James Camacho Mar 8, 2025, 9:59 PM
1 point
−1
in reply to: Mis-Understandings’s comment on: How Do We Fix the Education Crisis?
The current education system focuses almost exclusively on the bottom 20%. If we’re expecting a tyranny of the majority, we should see the top and bottom losing out. Also, note that very few children actually have an 80% chance of ending up in the middle 80%, so you would really expect class warfare not a veil of ignorance if people are optimising specifically for their own future children’s education.

James Camacho Mar 8, 2025, 4:39 PM
4 points
2
in reply to: Lukas_Gloor’s comment on: Childhood and Education #9: School is Hell
Yeah, I don’t see why either. LessWrong allegedly has a utilitarian culture, and simply from the utilitarian “minimize abuse” perspective, you’re spot on. Even if home-schooling has similar or mildly lower rates of abuse, the weight of that abuse is higher.

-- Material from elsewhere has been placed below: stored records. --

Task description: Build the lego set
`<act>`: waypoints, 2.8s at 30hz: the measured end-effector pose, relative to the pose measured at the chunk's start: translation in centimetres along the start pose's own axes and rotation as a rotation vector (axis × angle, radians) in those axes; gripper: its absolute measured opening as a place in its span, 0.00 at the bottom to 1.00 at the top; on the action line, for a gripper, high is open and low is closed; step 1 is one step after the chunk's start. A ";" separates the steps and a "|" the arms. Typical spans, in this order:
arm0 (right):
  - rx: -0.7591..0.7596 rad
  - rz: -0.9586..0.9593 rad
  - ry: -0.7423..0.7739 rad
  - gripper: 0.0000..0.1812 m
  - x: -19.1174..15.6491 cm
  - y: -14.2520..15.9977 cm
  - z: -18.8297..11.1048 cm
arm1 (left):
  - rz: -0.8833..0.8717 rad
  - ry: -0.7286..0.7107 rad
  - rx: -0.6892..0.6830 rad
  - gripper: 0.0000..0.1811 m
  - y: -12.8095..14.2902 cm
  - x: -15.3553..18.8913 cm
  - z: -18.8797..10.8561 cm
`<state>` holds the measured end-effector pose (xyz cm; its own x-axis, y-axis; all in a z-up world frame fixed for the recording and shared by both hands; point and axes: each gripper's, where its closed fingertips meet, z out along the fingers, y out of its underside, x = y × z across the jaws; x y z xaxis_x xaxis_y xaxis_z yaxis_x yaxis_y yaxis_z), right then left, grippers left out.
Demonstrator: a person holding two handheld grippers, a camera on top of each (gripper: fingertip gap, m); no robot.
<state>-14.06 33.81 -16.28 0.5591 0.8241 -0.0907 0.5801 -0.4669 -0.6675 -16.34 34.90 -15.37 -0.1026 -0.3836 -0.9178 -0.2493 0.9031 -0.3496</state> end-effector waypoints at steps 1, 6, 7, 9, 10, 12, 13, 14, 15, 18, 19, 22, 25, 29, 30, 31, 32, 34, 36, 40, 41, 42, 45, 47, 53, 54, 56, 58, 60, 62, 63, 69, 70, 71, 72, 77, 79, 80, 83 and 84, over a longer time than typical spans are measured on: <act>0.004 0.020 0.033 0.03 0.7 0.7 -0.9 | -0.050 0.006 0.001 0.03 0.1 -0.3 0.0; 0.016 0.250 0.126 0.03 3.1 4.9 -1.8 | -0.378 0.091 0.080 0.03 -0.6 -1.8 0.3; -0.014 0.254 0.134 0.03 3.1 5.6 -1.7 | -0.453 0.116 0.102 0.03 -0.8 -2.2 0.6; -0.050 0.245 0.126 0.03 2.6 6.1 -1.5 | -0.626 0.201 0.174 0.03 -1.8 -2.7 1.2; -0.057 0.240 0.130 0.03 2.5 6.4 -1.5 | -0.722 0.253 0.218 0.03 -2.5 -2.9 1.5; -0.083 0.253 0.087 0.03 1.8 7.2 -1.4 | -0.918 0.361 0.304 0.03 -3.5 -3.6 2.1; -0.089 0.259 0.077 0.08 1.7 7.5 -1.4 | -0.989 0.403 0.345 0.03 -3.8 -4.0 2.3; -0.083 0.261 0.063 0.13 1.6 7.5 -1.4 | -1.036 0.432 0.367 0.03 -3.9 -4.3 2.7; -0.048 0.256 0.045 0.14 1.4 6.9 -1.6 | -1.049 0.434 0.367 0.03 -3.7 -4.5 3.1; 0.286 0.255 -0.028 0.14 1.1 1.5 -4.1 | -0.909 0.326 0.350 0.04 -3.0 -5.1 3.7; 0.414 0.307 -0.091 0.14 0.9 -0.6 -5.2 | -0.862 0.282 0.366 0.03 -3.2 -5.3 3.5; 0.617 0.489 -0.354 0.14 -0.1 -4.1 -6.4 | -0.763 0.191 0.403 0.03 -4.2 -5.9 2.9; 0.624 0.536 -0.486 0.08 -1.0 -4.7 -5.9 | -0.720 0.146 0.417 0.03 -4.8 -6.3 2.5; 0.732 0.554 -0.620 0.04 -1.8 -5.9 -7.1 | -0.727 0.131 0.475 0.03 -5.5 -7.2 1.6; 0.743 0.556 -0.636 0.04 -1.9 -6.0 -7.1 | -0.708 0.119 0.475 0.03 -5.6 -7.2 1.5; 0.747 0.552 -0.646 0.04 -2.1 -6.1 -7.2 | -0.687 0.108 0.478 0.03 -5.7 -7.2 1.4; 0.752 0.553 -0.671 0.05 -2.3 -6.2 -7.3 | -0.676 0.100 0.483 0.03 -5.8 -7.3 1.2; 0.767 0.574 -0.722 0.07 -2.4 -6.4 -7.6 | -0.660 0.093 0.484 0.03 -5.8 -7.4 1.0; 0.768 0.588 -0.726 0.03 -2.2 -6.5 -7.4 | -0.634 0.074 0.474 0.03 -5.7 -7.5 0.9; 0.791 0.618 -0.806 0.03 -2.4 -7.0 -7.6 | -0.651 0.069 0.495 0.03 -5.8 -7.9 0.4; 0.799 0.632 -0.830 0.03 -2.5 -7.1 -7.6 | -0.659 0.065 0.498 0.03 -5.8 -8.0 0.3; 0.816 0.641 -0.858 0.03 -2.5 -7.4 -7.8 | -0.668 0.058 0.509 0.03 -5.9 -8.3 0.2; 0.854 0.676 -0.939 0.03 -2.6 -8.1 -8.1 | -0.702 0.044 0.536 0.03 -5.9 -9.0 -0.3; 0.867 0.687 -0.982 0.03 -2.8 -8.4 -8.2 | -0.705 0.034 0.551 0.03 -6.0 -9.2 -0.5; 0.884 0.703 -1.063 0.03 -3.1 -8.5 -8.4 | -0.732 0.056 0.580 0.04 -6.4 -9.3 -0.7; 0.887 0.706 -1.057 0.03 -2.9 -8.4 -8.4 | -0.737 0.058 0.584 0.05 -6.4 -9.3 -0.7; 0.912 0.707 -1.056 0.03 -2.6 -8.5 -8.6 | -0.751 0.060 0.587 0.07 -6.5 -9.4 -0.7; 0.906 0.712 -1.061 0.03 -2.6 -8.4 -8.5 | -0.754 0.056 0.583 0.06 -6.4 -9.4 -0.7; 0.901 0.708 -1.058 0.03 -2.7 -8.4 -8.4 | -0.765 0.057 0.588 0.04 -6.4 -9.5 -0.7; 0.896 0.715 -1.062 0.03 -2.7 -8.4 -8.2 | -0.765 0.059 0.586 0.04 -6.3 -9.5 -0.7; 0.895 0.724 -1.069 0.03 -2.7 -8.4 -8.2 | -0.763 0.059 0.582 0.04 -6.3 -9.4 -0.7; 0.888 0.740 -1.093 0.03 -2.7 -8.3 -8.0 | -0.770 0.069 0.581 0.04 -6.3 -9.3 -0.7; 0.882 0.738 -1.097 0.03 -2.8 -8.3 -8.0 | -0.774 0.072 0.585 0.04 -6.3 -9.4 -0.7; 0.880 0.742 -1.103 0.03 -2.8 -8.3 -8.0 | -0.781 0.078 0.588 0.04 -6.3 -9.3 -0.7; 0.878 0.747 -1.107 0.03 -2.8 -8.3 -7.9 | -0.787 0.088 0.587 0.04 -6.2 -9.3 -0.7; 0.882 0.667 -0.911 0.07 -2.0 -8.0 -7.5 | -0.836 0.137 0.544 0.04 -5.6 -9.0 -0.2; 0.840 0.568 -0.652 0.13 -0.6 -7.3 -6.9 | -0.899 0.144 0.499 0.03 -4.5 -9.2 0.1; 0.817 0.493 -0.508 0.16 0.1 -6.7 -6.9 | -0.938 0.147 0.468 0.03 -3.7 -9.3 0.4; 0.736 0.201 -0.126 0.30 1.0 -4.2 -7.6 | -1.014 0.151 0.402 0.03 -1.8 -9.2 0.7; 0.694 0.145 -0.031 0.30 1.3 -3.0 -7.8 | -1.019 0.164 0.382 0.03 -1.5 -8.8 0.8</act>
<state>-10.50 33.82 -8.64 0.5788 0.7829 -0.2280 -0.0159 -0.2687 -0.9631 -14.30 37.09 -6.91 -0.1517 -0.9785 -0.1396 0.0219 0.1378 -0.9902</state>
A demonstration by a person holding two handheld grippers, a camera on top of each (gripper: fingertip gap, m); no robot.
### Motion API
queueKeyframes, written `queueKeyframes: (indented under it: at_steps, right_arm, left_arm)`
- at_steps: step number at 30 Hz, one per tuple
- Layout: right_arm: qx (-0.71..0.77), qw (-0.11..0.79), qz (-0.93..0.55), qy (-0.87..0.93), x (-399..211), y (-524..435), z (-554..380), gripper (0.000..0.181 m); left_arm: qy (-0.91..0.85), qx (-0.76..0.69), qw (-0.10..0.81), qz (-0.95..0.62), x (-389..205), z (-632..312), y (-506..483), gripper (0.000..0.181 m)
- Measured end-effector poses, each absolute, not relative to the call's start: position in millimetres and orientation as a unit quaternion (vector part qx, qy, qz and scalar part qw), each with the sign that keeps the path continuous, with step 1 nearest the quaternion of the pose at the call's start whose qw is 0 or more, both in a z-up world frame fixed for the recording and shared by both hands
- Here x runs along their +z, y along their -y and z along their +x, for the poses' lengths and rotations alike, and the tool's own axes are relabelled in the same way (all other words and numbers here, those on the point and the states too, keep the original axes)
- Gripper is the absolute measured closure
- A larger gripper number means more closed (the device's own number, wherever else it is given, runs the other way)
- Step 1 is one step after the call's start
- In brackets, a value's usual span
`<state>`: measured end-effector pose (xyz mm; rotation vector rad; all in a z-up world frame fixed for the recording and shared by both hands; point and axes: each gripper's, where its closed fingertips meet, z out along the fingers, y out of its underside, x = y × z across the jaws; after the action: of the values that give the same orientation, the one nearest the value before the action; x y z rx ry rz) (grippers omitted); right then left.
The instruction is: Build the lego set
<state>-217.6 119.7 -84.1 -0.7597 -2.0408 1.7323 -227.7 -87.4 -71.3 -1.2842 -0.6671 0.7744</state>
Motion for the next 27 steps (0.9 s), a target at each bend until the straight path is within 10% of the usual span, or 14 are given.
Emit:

James Camacho Mar 8, 2025, 4:28 PM
1 point
0
in reply to: Viliam’s comment on: How Do We Fix the Education Crisis?
Grade inflation originally began in the United States due to the Vietnam War draft. University students where exempt from the draft as long as they maintained high enough grades, so students became less willing to stretch their abilities and professors less willing to accurately report their abilities.

The issue is that grades are trying to serve three separate purposes:
1. Regular feedback to students on how well they understand the material.
2. Personal recommendations from teachers to prospective employers/universities.
3. Global comparisons between students.
The administration mostly believe grades serve the third purpose, so they advocate for fudging the numbers. “Last year, our new policies implemented at Goodhart School of Excellence improved the GPA by 0.5 points! Look at how successful our students are compared to others.” Teachers, on the other hand, usually want grades to serve the first two purposes. If we want to prevent Goodharting, we can either give teachers back their power, or use other comparison systems.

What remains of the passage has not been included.